Dire "maiale straniero" o "sporco richiedente asilo" non è una cosa bella, comunque la si pensi in materia. Eppure non può essere considerato un insulto razzista. Almeno in Svizzera. L'ha deciso il Tribunale federale svizzero, giudicando in merito a un ricorso presentato da un poliziotto contro la condanna per discriminazione razziale. L'agente era stato condannato, in prima istanza, per aver usato quelle espressioni nei confronti di un algerino arrestato per il sospetto di furto durante una fiera di gioielli a Basilea nel 2007. Gli era stata inflitta una pena pecuniaria con il beneficio della condizionale. Oggi il tribunale federale ha deciso che, anche il comportamento tenuto dall'agente fu inaccettabile, visto che le parole "maiale" e "sporco" sono "espressioni di insoddisfazione e antipatia molto usate" in lingua tedesca, non costituiscono un attacco razzista contro la dignità umana di una persona. I giudici, così, hanno rimandato il caso al tribunale di grado inferiore affinché decida se l'agente sia colpevole di comportamento offensivo (ingiuria), un reato comunque meno grave.

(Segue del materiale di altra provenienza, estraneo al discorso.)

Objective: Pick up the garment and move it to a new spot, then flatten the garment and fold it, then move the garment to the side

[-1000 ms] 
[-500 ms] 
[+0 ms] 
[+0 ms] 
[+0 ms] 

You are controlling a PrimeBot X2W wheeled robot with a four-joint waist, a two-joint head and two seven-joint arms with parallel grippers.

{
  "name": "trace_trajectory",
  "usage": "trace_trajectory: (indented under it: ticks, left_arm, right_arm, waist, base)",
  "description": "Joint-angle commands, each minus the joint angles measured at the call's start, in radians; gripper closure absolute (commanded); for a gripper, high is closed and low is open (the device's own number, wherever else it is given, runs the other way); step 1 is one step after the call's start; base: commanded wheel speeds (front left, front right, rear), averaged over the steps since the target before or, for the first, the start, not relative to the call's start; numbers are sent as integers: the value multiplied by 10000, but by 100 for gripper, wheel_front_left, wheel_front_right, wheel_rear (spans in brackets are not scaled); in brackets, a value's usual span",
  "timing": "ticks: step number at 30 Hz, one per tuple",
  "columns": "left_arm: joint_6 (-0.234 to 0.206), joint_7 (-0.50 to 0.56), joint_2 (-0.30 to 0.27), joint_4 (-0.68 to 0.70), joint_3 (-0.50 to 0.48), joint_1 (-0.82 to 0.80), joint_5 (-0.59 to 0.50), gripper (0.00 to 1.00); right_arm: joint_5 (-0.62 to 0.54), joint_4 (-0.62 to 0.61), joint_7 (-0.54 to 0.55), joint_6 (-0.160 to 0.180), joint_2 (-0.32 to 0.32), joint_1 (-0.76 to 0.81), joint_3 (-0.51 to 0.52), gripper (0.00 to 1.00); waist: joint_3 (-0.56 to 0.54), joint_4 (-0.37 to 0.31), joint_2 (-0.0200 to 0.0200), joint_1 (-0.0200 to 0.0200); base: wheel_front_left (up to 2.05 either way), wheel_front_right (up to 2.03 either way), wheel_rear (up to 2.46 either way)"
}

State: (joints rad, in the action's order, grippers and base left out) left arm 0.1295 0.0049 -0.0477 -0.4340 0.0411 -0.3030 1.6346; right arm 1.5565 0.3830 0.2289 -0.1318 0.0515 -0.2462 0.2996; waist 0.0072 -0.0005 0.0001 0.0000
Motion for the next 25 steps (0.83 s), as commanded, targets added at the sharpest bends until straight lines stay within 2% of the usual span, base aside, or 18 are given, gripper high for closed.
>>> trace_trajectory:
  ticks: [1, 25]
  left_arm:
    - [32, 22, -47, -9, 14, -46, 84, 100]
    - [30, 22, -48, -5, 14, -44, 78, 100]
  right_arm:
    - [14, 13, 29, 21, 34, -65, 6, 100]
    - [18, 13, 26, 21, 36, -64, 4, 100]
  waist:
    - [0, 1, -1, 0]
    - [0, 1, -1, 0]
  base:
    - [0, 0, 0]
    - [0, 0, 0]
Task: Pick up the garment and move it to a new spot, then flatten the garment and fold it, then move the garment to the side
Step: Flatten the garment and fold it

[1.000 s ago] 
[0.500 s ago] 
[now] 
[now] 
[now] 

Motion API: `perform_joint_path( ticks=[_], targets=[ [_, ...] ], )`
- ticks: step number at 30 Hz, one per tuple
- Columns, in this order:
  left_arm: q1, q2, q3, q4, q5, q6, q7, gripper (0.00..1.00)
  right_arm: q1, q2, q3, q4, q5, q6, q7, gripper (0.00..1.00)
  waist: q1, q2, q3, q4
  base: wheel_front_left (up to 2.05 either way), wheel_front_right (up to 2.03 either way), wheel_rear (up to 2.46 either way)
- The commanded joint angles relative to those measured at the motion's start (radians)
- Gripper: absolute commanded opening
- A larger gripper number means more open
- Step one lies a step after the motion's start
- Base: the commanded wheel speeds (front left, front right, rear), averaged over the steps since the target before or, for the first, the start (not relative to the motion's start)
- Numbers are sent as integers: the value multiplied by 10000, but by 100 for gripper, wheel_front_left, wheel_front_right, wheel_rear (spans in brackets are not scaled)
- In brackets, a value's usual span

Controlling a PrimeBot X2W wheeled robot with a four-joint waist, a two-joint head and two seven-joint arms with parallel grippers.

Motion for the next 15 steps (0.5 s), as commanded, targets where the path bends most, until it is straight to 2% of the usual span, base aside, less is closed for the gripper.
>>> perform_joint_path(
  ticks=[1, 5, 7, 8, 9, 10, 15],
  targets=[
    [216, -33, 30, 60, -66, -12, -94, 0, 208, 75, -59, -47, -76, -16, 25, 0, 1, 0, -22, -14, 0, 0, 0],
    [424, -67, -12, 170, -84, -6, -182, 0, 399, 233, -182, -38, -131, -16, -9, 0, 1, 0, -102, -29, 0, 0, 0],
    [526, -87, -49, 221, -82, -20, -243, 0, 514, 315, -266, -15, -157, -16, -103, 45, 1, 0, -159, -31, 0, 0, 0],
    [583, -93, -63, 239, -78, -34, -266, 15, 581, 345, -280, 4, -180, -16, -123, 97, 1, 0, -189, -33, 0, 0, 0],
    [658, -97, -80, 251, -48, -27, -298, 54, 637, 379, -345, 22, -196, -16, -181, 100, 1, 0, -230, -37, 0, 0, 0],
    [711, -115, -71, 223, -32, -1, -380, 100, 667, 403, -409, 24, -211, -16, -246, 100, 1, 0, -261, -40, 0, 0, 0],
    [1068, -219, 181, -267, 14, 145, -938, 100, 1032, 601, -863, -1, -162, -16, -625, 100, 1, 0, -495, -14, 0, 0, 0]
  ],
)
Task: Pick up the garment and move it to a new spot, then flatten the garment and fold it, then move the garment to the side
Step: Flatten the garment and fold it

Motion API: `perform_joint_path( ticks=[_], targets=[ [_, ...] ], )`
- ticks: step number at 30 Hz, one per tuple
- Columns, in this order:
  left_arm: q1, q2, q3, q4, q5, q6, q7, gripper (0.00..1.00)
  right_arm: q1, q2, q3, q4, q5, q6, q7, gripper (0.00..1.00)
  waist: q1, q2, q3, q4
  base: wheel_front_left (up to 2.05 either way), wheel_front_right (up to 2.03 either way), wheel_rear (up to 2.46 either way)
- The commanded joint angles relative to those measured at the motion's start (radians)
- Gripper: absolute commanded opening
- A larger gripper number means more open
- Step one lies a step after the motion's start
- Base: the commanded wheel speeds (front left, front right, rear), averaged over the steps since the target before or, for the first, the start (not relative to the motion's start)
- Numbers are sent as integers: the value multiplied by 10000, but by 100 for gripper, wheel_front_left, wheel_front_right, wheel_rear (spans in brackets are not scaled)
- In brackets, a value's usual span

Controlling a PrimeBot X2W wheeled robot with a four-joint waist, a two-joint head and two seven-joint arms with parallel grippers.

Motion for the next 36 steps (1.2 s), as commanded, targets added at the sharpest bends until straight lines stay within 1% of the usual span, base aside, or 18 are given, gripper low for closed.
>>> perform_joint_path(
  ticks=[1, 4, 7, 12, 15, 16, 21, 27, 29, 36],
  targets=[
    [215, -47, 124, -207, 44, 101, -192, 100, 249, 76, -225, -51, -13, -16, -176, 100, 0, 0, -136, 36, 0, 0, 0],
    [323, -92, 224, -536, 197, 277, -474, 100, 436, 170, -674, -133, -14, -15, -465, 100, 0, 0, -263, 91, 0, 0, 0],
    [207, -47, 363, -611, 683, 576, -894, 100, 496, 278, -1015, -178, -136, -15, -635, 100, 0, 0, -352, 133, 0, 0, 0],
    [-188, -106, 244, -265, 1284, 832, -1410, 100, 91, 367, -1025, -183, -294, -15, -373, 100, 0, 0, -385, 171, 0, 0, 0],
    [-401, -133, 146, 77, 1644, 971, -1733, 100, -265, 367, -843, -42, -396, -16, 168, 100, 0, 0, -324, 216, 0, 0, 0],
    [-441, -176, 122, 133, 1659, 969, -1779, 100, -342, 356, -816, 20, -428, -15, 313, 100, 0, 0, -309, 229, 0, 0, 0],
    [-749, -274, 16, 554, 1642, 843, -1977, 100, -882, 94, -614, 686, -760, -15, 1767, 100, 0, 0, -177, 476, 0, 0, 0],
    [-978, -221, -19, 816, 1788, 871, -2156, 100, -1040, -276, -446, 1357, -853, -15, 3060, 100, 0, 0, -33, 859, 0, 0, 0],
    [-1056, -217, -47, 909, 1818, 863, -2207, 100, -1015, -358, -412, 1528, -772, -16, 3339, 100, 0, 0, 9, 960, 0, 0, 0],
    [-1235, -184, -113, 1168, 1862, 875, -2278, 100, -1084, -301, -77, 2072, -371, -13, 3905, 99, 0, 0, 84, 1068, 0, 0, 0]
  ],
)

Secondo l’Alta Corte le esternazioni del poliziotto non sono dunque da considerare in rapporto a una determinata razza, etnia o religione come esige il relativo articolo del codice penale che punisce la discriminazione razziale: i termini "straniero" o "richiedente asilo" possono riferirsi a persone di origini e religioni del tutto diverse. Inoltre, secondo i massimi giudici, gli stessi insulti non possono essere considerati una discriminazione razziale neppure se riferiti a una precisa nazionalità o etnia.
La
Commissione federale contro il razzismo ha reagito dicendosi preoccupata per il fatto che il Tribunale federale ritenga non discriminatori i suddetti insulti se riferiti non solo a una singola nazionalità, ma anche a un’etnia.